The U.S. dollar has been on a tear this year, rising 13% against the euro.
That's not just a dramatic move for two relatively stable currencies — it has also put the greenback close to an all-time high.
The euro declining against the dollar this year:
The euro has hit depths against the dollar not seen in more than a decade:
And it's not just the euro. The dollar has appreciated against major market currencies like the British pound (up over 6%) and emerging market currencies like the Brazilian real (up more than 22%).
The dollar has risen against the pound so far this year.
And has postively exploded upward against the Brazillian real.
This is great for Americans who want to buy stuff imported from Europe, or travel there.
But it has weighed on U.S. companies that are more dependent on selling things to overseas customers.
Software giant Oracle said Tuesday that its third-quarter revenue would have been 6% higher if currency values hadn't fluctuated.
Food conglomerate General Mills said today that sales for its international business fell by 7% in dollar terms, but rose by 6% if measured on a "constant currency" basis, which adjusts for swings in the dollar.
Swiss watchmaker Tag Heuer said today that it would cut prices between 7% and 13% in Switzerland, the U.S., China, and the U.K., in response to the strengthening Swiss Franc.
But the company, part of the French luxury conglomerate LVMH, said it wouldn't raise prices in Europe, Japan, or Singapore.
Abercrombie & Fitch said that three percentage points of its 14% crash in sales in its last quarter were due to exchange rates, some $39 million worth.
Why has the euro fallen so much? Most analysts point to the European Central Bank, which announced a €60 billion-a-month bond buying program in January as part of an effort to boost the continent's economy.
All told the ECB is expected to buy €1.1 trillion worth of European government bonds, so yields are for those bonds are diving to incredibly low levels, meaning investors have to go elsewhere — namely the U.S. — for decent risk-free returns. Just look at the yield for Spain's 10-year bond versus the yield for the U.S. 10-year bond so far this year.
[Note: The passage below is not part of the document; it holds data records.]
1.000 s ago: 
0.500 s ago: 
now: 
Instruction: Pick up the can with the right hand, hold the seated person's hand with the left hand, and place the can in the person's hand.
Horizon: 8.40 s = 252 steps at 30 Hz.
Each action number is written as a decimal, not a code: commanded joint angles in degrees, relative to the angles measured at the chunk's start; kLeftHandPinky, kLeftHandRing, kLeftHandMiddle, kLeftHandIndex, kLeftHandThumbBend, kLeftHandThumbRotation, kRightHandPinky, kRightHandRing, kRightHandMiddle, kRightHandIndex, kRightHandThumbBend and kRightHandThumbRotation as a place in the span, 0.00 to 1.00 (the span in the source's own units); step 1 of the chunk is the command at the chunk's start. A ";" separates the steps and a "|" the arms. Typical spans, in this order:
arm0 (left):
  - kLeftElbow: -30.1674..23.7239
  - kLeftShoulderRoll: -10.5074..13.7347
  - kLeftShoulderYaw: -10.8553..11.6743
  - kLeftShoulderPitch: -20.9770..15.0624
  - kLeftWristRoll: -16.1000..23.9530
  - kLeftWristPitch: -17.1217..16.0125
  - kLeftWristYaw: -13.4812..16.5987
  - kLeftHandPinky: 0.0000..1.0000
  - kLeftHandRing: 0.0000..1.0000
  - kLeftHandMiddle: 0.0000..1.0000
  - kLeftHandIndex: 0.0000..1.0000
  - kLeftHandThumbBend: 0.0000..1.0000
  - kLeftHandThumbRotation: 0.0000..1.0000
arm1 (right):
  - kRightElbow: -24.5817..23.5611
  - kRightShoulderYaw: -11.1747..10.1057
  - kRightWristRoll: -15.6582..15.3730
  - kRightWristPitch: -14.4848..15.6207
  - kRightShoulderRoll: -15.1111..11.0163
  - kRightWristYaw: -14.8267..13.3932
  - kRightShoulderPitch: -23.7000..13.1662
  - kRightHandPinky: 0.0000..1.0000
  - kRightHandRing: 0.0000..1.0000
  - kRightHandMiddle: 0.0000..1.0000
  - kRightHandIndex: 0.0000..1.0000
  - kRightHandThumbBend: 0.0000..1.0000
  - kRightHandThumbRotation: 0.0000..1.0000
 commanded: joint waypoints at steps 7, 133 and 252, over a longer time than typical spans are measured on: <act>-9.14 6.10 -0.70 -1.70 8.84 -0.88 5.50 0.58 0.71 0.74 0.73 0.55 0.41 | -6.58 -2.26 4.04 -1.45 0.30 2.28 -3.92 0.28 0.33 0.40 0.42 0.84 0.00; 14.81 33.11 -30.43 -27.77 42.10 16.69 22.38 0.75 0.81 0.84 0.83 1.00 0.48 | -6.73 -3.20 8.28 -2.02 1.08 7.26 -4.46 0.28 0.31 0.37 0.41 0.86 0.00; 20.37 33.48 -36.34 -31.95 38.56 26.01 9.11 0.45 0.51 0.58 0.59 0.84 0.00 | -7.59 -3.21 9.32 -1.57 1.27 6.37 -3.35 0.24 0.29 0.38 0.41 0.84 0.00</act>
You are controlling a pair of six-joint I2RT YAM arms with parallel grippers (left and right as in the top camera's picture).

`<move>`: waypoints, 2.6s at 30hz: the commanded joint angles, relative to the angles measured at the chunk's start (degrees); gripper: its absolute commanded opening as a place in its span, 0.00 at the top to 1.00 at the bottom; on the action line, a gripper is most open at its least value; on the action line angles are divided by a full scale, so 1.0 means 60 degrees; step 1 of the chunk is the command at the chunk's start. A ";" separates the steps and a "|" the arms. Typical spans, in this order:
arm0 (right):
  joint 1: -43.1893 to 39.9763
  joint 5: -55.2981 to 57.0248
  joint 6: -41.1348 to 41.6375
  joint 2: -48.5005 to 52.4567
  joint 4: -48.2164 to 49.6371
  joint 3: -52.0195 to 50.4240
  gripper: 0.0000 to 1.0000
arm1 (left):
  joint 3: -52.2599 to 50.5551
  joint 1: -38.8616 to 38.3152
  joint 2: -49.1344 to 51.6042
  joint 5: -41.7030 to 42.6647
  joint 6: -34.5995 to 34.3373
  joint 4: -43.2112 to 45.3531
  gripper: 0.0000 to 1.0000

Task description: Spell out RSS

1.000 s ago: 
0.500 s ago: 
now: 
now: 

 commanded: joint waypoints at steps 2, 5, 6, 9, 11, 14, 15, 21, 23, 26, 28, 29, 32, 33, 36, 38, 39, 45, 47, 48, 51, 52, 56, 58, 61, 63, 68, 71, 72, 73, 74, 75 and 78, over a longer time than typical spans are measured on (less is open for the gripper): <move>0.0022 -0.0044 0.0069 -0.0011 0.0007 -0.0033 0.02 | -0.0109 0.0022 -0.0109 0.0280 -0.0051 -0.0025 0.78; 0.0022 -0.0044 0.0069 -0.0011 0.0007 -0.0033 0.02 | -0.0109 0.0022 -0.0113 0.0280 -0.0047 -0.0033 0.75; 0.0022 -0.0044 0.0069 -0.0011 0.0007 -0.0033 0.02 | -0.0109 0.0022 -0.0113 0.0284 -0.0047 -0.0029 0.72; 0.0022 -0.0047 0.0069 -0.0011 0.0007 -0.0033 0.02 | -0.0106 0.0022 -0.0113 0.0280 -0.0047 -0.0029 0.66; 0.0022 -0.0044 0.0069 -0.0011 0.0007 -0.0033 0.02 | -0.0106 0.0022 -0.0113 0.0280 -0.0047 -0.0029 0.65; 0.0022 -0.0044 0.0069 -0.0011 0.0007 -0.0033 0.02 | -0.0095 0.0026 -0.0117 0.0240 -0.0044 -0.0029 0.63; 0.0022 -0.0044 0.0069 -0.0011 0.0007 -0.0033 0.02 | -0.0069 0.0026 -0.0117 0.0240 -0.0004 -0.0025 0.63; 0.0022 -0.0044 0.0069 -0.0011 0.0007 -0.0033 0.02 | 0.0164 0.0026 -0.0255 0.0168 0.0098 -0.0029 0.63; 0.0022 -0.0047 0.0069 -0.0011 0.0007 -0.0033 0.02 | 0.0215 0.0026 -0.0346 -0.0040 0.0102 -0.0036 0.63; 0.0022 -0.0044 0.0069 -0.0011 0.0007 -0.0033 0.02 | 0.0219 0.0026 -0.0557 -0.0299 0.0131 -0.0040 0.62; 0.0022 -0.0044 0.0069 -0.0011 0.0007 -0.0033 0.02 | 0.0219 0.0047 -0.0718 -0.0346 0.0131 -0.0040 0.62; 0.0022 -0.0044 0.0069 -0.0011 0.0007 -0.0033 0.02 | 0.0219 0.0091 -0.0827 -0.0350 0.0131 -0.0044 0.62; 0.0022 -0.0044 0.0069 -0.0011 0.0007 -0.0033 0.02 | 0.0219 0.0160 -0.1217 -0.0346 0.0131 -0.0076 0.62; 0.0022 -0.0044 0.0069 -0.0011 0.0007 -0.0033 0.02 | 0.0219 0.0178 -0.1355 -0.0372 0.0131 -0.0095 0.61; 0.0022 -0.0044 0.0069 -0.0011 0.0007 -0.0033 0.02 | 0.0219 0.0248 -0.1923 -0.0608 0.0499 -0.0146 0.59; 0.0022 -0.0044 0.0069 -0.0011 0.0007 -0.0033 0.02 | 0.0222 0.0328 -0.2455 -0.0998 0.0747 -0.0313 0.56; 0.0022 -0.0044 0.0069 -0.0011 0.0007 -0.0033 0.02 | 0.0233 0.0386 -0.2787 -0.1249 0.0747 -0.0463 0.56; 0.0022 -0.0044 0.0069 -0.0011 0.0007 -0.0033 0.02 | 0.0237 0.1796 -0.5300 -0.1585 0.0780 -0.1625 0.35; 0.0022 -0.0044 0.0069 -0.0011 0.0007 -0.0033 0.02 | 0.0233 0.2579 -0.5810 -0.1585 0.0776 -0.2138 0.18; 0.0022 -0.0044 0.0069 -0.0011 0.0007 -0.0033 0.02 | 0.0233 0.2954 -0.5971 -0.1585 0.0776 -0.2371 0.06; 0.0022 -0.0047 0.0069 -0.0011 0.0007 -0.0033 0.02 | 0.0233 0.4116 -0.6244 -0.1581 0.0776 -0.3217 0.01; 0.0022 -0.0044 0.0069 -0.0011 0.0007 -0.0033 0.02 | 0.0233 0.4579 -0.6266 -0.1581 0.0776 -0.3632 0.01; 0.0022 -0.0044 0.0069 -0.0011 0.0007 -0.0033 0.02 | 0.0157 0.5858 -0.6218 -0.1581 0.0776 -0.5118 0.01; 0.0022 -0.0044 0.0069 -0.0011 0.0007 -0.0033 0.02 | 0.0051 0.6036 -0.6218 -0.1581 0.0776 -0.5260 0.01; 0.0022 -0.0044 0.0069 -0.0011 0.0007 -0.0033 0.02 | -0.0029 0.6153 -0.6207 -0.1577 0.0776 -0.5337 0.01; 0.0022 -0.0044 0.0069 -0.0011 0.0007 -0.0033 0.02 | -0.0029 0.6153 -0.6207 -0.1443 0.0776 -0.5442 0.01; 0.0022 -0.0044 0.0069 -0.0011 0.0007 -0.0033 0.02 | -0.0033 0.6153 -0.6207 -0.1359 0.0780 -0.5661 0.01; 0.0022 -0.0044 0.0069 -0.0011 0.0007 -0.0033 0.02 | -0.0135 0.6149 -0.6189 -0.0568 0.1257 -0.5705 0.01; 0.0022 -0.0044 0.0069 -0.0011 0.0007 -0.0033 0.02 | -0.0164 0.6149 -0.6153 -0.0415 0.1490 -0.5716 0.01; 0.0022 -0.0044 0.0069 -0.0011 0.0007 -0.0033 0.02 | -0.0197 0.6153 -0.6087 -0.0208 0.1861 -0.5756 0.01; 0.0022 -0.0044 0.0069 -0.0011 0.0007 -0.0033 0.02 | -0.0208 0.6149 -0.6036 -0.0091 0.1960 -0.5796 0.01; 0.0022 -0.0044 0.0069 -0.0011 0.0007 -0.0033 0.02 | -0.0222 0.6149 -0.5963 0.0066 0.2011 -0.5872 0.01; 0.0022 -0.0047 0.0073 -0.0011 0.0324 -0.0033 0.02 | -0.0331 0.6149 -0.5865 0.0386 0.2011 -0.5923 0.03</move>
The second major factor is the U.S. Federal Reserve. After wrapping up its own bond-buying program in October, the Fed is widely expected to suggest Wednesday that interest rates could begin rising as early as June.
Specifically, the Fed is expected to remove the line "patient in beginning to normalize the stance of monetary policy," from its policy statement.
The Fed has kept the interest rate it controls near zero since December 2008 in an effort to boost the economy. With wages beginning to pick up and unemployment comfortably below 6% (although there are no real signs of hastening inflation), many expect the Fed to begin "normalizing" monetary policy — i.e. raise rates — which could strengthen the dollar even more.